Belarusian YouTuber (born 1996)

Vladislav Andreyevich Bumaga (Владислав Андреевич Бумага) or Uladzislau Andreyevich Bumaha (Уладзіслаў Андрэевіч Бумага; born 5 June 1996, Minsk), known online as Vlad A4 (Влад А4) or A4, is a Belarusian YouTuber owner of the YouTube channel A4 and A5. He is considered one of the most popular Russian-speaking YouTubers.

== Early life ==
Vladislav Bumaga was born on 5 June 1996 in Minsk to the family of a primary school teacher and engineer Andrey Bumaga. He spent most of his childhood in the Sierabranka microraion.

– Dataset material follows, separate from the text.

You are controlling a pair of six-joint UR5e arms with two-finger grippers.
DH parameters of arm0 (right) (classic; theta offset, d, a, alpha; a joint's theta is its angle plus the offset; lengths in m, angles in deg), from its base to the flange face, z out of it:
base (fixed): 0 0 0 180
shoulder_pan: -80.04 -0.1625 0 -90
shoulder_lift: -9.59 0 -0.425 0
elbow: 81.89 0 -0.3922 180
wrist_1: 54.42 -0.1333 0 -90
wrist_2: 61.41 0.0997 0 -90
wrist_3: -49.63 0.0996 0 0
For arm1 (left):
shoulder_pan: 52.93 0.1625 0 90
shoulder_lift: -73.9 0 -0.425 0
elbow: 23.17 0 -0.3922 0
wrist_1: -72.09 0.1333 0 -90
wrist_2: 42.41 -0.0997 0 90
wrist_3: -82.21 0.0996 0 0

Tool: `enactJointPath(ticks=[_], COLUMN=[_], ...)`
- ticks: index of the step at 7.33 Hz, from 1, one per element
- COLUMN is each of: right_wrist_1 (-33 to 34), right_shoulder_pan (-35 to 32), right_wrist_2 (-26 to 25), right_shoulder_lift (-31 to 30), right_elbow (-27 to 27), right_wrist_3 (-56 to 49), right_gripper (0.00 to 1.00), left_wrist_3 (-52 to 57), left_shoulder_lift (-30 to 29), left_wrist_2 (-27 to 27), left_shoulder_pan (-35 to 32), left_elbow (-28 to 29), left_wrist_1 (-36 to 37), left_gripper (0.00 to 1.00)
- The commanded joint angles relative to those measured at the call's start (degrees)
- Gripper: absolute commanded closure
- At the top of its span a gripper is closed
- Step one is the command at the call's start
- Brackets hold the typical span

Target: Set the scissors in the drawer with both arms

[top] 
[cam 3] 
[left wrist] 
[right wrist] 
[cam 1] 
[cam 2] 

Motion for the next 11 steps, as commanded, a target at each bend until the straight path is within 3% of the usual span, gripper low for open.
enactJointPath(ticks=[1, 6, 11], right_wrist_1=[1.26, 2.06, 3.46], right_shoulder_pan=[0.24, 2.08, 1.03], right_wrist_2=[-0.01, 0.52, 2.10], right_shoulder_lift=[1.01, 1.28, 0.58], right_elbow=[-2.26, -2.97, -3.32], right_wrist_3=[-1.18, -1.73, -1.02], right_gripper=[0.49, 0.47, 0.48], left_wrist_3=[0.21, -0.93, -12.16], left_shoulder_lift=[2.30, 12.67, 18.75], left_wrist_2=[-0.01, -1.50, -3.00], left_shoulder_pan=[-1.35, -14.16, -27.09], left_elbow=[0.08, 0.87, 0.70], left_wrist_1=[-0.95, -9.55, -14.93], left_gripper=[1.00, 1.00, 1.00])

For nine years he was fond of hockey. He played as a forward in the children's and youth sports school 'Dinamo' and 'Yunost'. For one year, he trained in the Czech Republic. After an injury, he retired from sports.

== Career ==
On 29 November 2014, Bumaga created the A4 YouTube channel, playing on his surname Bumaga (Бумага), meaning Paper. Fame came in 2016 after the release of the video '24 часа в батутном центре' (24 hours in a trampoline center), when the number of subscribers he had increased from 200 thousand to 1 million.

Bumaga began his career as a musician with a parody of the song 'Тает лёд' by Griby, which gained 35 million views. On 12 August 2018, he released the video 'Dad', and on 31 May 2019, another song was released with Katya Adushkina – 'Fire'.

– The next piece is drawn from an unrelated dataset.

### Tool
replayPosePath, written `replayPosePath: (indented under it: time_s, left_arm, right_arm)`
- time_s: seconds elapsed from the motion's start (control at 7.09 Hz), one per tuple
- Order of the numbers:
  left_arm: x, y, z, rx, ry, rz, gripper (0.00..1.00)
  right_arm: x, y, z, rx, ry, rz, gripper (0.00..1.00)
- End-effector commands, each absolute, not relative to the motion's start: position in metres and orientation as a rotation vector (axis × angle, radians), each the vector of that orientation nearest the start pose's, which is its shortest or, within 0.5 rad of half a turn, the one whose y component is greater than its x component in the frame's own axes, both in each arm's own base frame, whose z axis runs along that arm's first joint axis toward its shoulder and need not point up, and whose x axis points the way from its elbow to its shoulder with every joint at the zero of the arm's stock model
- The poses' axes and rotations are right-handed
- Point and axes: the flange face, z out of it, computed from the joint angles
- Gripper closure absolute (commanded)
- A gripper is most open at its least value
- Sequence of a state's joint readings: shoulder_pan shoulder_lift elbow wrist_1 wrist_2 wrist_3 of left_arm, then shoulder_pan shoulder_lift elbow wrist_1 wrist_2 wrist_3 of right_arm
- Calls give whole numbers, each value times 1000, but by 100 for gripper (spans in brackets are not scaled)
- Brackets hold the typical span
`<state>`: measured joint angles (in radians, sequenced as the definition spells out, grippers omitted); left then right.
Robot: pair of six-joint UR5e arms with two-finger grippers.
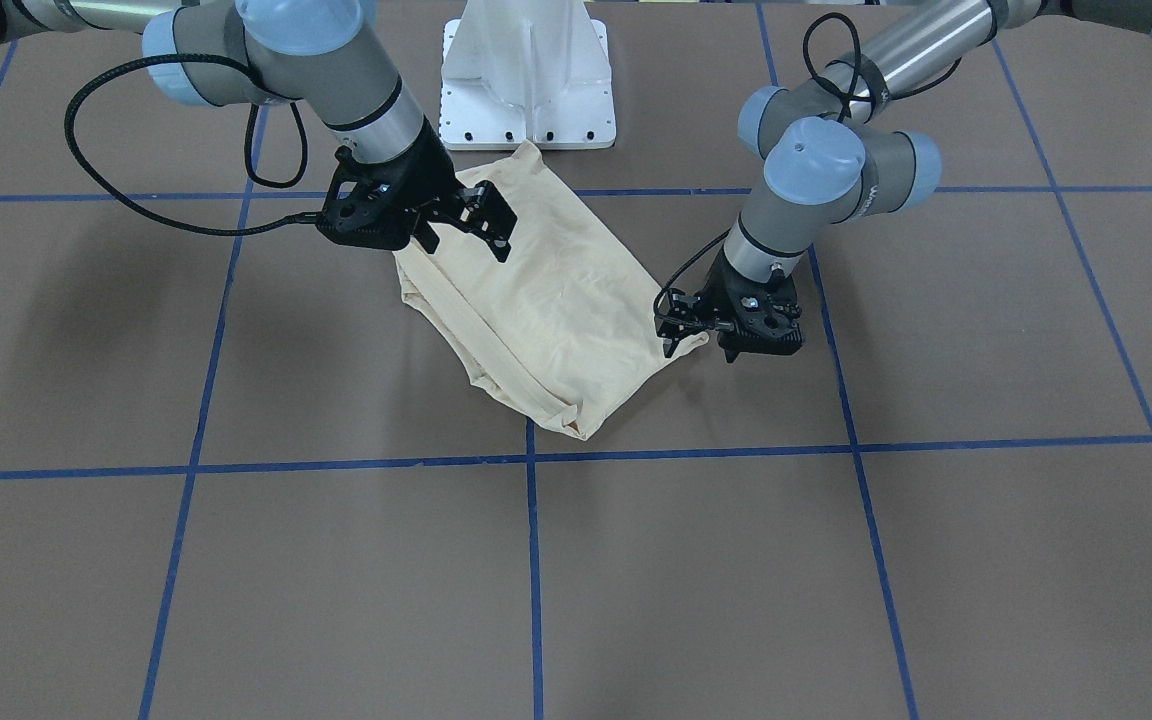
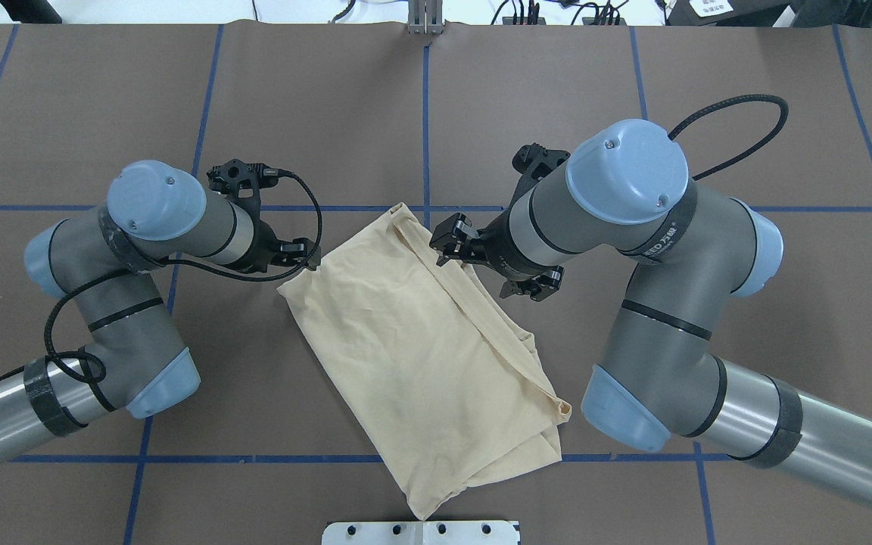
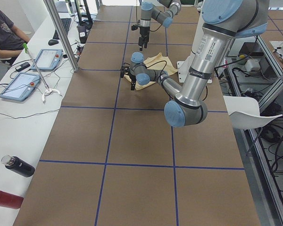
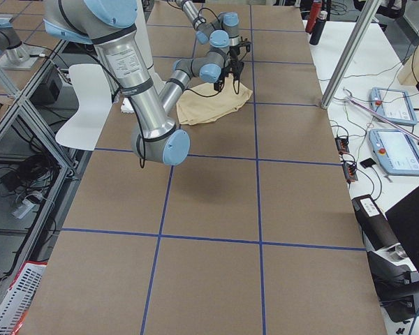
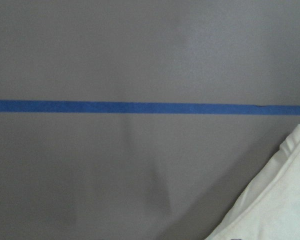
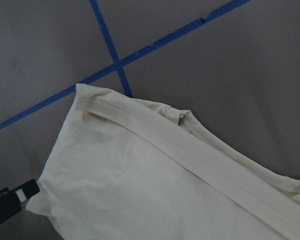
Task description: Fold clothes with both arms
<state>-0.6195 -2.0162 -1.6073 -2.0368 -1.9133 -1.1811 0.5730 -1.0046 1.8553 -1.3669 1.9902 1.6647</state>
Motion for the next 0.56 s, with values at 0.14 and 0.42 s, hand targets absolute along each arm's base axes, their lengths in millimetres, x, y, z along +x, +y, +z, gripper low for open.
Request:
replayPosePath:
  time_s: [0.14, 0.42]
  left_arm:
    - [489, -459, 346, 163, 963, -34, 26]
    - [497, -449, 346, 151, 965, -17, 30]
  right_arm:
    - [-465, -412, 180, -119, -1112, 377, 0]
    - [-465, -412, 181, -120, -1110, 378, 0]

In 2019, according to the YouTube Rewind video, Bumaga took ninth place among the most liked YouTubers, gaining two million likes in the video 'Покупаю всё, что ты можешь унести из магазина!' (I buy everything that you can take from the store!).

According to the analytical server Brand Analytics, in September 2019, Bumaga became the second most popular among all Russian-speaking YouTubers. According to Mikhail Bychenko, co-owner of Media Cube, an influencer like Vlad Bumaga earns from between 10,000 and 100,000 dollars a month.

On 7 February 2020, Bumaga became a guest on the Evening Urgant program.

According to the Belarusian media, Bumaga is considered to be the most popular YouTuber in the country. From 6–13 April and from 13 to 20 April, according to Social Blade, the number of views of videos on the A4 channel surpassed that of Swedish YouTuber PewDiePie.

In addition to his main channel, Bumaga created another channel 'Головной Рис' on the topic of puzzles in October 2019 and in December 2019 the channel 'A5' was created.

According to the analytical company AMDG, he is the second most popular Belarusian blogger on the social network TikTok with 4.7 million followers.

According to the SRSLY online publication, Bumaga took third place in the ranking of popular bloggers for the first half of 2020, losing to Nastya Ivleeva and Oksana Samoilova.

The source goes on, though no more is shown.